**WHAT YOU HAVE TO DO**
Looking at the listing below, how many lines include "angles"? Answer with the number only.

**RECORDED INFORMATION**
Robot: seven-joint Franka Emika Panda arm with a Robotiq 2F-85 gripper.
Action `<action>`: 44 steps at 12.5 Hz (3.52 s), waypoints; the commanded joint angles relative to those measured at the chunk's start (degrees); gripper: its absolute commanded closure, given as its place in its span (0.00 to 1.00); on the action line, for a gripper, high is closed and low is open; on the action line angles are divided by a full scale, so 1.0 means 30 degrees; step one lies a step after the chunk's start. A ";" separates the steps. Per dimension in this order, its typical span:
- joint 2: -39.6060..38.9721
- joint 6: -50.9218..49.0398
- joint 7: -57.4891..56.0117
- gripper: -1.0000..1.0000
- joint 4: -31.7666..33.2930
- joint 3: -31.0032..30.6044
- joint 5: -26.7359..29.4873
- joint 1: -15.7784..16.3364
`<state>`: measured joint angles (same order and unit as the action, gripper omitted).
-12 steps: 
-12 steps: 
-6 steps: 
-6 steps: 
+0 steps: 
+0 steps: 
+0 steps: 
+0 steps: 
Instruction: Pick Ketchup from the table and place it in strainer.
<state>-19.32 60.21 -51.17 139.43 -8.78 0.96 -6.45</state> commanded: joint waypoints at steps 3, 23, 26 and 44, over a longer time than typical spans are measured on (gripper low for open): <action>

**SOLUTION FOR THIS EXERCISE**
2